Il chiacchieratissimo crocifisso con falce e martello che Evo Morales ha regalato a papa Bergoglio durante la sua visita sudamericana in Ecuador, Bolivia e Paraguay ha sollevato – come d’altronde i più lungimiranti si aspettavano – alcune polemiche. Francesco ha fatto ritorno in Vaticano solo ieri e, naturalmente, quel crocefisso lo ha portato con sé. “Per me non è stata un’offesa. Ho lasciato alla Madonna di Copacabana l’onorificenza che mi ha dato il presidente, ma il Cristo lo porto con me”, ha spiegato il pontefice durante la conferenza stampa tenutasi durante il volo che lo riportava in Italia.
Ad aver commentato con estrema stizza e sdegno il gesto del presidente boliviano e, di conseguenza, anche quella del papa, è stato il leghista Matteo Salvini, il quale ha dichiarato ai microfoni di Rtl 102.5: “Io non sono rimasto incuriosito, sono rimasto schifato. Perché nel nome di quella falce e di quel martello, in nome del comunismo sono morti milioni di persone nel mondo e tantissimi cristiani, uomini di chiesa, frati, suore, parroci”.
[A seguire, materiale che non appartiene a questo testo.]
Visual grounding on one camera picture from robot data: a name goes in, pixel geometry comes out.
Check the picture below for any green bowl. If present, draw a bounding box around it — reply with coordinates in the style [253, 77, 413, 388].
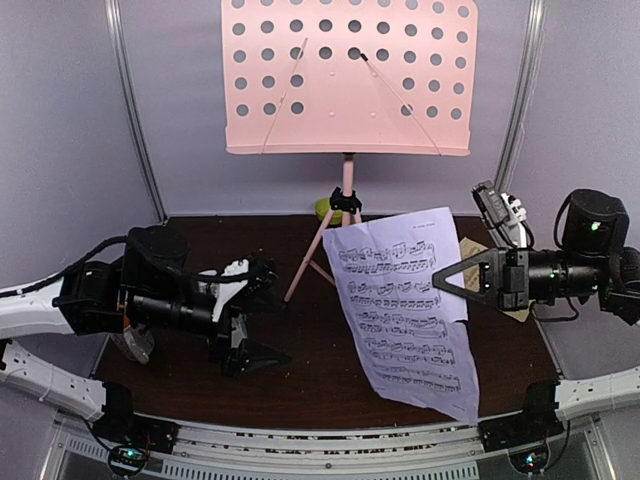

Il leader del Carroccio ha poi nuovamente polemizzato contro il Santo Padre aggiungendo: “Adesso va bene tutto, però sorridere, rivendicare, “me lo porto a casa” è un’offesa a chi in nome di quel simbolo ci ha lasciato la vita. Il comunismo nel mondo ha fatto più crimini del nazismo. Io non sono qui col bilancino a dire era peggio Hitler o era peggio Stalin: erano uguali. Però vederlo accostato a Nostro Signore, ma lo dico da ultimo dei buoni cattolici, da primo dei peccatori, mi ha dato veramente fastidio“.
Ciò che però Salvini non conosce – al contrario del pontefice – è la storia celata dietro quel crocefisso: il Cristo con falce e martello è un’opera che il padre gesuita Luis Espinal Camps disegnò prima di venire ucciso il 22 marzo 1980 durante la dittatura in Bolivia. Bergoglio, sempre durante la conferenza stampa ad alta quota, ha spiegato che il periodo in cui venne ucciso il suddetto gesuita “era un tempo in cui la teologia della liberazione faceva anche l’analisi marxista della realtà” e che egli era “entusiasta di questa analisi”.